L'Unione Europea ha avviato per la prima volta una procedura per ridurre i fondi europei a Ungheria. Bruxelles ritiene che il primo ministro Orban intervenga troppo poco contro le frodi e gli abusi delle regole europee.
Sotto la pressione del Parlamento Europeo, ora si fa uso delle nuove sanzioni punitive. Misure minacciose analoghe nei confronti della Polonia sono invece temporaneamente rinviate.
La presidente della Commissione Ursula von der Leyen ha presumibilmente deciso così perché la prossima settimana a Strasburgo è prevista l’approvazione del bilancio europeo nell’agenda politica. Lo scorso anno il Parlamento europeo aveva già chiarito che avrebbe respinto i conti se l’Ungheria non fosse stata affrontata.
Nel novembre scorso la Commissione Europea aveva anche inviato un questionario alla Polonia (riguardo le controverse riforme del sistema giudiziario). Tuttavia, nei confronti della Polonia la procedura non è ancora stata avviata. Attualmente la Polonia ospita un gran numero di rifugiati ucraini. È possibile che la Commissione ritenga questo un momento inopportuno per un nuovo scontro aperto con il governo polacco.

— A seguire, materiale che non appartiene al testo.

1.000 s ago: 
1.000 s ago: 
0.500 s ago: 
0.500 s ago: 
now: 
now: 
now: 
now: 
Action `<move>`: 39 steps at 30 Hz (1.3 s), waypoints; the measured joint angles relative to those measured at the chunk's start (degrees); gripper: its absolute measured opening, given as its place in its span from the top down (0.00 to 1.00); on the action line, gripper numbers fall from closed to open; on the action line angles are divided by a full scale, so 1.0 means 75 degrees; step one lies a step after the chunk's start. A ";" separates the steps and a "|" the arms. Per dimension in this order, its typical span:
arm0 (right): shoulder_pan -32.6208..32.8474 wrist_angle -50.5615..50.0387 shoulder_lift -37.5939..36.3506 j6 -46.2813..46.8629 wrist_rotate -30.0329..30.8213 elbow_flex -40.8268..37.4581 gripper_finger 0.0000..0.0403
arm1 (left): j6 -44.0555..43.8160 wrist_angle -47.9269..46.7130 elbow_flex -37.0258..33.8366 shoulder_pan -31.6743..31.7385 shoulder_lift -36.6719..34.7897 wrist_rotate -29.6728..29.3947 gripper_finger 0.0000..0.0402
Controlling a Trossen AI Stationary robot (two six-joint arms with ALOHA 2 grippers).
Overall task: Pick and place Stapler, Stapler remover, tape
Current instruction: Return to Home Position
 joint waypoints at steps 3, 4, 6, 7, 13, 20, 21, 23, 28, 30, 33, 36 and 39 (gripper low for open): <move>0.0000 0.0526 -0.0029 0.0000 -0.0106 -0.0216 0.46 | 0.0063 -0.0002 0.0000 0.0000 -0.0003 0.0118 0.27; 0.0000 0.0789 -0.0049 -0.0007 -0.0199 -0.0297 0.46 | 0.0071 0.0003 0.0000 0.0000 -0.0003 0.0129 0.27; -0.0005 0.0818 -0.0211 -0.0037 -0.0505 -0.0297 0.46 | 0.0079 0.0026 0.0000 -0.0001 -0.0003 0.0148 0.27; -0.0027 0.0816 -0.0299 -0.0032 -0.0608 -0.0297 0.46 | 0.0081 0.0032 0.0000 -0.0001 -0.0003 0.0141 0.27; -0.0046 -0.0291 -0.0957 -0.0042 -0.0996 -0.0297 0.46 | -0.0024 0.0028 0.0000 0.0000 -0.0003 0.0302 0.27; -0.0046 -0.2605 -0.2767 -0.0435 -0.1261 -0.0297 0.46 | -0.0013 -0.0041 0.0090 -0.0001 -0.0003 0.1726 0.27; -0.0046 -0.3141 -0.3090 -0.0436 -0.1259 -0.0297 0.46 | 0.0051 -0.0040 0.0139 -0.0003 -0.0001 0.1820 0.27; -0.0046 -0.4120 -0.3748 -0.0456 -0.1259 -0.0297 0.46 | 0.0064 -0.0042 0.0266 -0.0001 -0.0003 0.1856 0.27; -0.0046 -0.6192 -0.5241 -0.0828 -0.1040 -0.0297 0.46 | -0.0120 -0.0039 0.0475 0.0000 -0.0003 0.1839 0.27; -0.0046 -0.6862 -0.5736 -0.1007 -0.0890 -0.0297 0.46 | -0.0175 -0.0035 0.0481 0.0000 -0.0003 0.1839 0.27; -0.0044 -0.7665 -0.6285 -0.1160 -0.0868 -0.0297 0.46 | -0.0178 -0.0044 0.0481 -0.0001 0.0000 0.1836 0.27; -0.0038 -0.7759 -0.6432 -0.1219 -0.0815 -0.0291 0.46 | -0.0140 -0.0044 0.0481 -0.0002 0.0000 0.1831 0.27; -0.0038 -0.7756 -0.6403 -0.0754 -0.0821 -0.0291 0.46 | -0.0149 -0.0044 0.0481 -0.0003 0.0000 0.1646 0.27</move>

L’europarlamentare olandese Sophie in ’t Veld (D66) è una sostenitrice convinta di un’applicazione più veloce del nuovo sistema di sanzioni: “Meglio tardi che mai, ma è incomprensibile e imperdonabile che Von der Leyen abbia agito così lentamente. Solo perché aveva paura di alcuni governi UE. Orbán per ora sentirà poca pressione per modificare la sua rotta autocratica e cleptocratica.”
L’europarlamentare di GroenLinks Tineke Strik sottolinea che la guerra in Ucraina rende ancora più urgente la protezione dello stato di diritto europeo: “Il presidente Putin mostra a cosa possono portare leader autoritari e stati di diritto allo sfacelo”.
Nonostante i colloqui tra la Commissione Europea e il governo polacco, non si intravede ancora un’efficace ripresa dell’indipendenza della magistratura in Polonia. GroenLinks ritiene che la Commissione Europea debba approvare l’erogazione dei fondi dal Recovery Fund Covid alla Polonia solo quando sarà garantita l’indipendenza della magistratura. In quel caso, i sussidi agricoli della PAC potranno invece essere erogati “normalmente”.